"У нас есть ребёнок."

Translation:We have a child.

November 7, 2015



what is the difference between "у нас есть" and "у нас" ?

May 4, 2016


From what I have studied, they are both the same thing. It's like saying "we have" and "we have got". The есть can be added if you want to emphasis possesion.

April 15, 2018


They are different things. You use есть if possession is the point and omit if it isn't. Есть is not typically used with medical conditions, body parts and when the sentence can essentially be restructured into the one that has no "have" :

  • У неё температура. = She has a fever.
  • У меня голубые глаза. = I have blue eyes.
  • У меня большой стол. = I have a big desk = My desk is big (if this is what the original sentence meant)

There are a few other scenarios where the identity of the thing possessed is more relevant than the fact of possession. It is just that the translation is the same: Russian makes this distinction in the present tense and English does not (in real life you know what the message of your sentence is, so you select the structure that makes sense).
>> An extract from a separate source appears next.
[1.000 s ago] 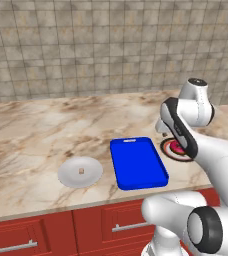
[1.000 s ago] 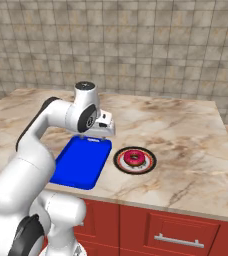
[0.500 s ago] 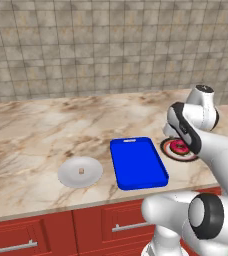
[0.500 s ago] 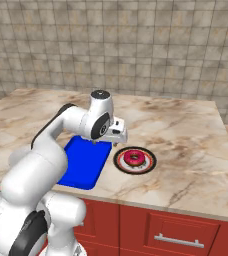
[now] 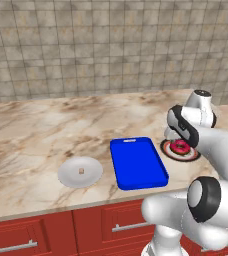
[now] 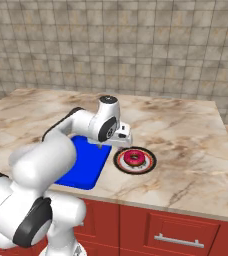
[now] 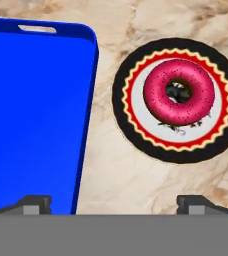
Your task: Move the dessert items from the plates to the tray.
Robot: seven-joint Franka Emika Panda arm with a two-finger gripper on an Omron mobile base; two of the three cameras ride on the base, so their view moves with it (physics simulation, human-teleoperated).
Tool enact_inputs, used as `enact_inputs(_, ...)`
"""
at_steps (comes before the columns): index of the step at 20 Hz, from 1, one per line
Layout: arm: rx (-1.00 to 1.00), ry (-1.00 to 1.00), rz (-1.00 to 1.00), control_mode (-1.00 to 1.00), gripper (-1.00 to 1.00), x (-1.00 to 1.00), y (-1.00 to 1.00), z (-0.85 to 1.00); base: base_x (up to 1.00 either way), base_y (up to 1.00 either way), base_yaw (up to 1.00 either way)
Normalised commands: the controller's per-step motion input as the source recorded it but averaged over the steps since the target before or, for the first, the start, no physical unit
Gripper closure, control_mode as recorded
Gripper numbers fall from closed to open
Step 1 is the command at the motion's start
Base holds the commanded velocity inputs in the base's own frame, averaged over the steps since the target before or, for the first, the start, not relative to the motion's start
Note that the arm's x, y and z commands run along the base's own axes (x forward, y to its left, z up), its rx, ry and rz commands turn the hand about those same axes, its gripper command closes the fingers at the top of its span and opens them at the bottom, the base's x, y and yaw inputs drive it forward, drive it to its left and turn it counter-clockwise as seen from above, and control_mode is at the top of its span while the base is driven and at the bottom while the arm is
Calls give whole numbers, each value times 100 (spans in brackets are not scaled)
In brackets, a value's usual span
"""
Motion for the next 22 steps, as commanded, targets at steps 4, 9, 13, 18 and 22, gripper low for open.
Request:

In the past and in the future Russian uses был(была, было, были) and будет (будут) regardless of what you mean. So, there is no choice there.

April 16, 2018


I'd like to know as well. I remember seeing someone saying in another thread that without есть is a little more abstract and less physical. Can anyone clarify?

July 9, 2017


Would this only apply to a single child? How about "we have children"

June 25, 2016


У нас есть дети (ребёнок has an irregular plural form). FYI, if you want to watch the tv show "The Voice Kids" in Russian, you should search for "Голос дети"

June 28, 2016


Thanks :-) turns out дети was one or two lessons later in the course... I should have been patient.

June 28, 2016


What "lessons" are you referring to? All I have are questions using random words never seen or explained.

September 18, 2017


They may be referring to the desktop version. There are written notes about each lesson/test that you dont see on the app.

October 13, 2017


What does У mean?

April 29, 2017


У is a preposition meanig "near, at". It isn't used in the spatial meaning with living beings, though.
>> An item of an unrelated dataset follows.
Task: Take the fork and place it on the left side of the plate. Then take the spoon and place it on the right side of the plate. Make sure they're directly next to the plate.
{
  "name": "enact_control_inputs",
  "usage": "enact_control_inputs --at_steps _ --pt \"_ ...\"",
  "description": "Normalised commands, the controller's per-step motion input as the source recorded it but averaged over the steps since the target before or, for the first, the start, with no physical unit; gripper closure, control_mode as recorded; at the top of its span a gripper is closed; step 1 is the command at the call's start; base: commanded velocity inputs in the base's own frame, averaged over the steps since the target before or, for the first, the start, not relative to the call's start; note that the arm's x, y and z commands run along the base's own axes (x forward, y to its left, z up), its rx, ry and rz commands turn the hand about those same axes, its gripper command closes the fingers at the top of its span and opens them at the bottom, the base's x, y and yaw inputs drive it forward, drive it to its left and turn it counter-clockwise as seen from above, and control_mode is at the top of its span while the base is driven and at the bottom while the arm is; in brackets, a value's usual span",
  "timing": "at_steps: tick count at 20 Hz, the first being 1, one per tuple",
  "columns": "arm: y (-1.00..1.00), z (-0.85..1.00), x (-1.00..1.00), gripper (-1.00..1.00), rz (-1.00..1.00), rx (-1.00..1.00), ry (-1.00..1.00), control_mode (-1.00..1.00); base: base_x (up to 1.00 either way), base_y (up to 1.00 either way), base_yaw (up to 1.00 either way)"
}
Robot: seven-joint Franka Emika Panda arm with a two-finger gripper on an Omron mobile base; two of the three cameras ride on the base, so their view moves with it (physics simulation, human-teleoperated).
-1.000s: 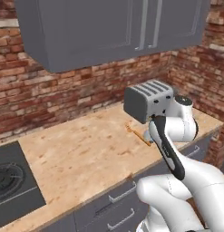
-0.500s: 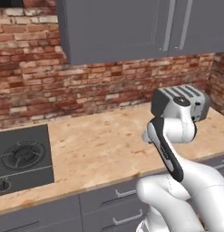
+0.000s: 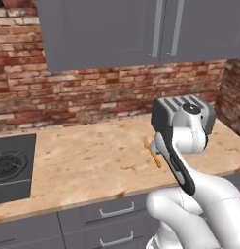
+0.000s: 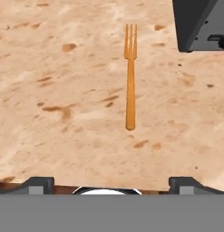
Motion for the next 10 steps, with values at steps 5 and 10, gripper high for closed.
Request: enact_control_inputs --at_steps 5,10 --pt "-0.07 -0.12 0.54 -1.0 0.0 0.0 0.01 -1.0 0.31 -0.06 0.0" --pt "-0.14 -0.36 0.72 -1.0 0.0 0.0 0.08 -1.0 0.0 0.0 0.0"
Russian technically does have verbs that mean "to possess, to own". However, the most common way to express having in the neutral/spoken language is to use the verb "to be". Then you say that an object is "near" you (lit."By me there is a cat" → I have a cat). У is a preposition that requires the Genitive case, hence the difference in form:

  • I have a banana = У меня есть банан.
  • Mom has a purse. = У мамы есть сумочка
  • You have a dog. = У тебя есть собака
  • The dog has a tail. = У собаки есть хвост.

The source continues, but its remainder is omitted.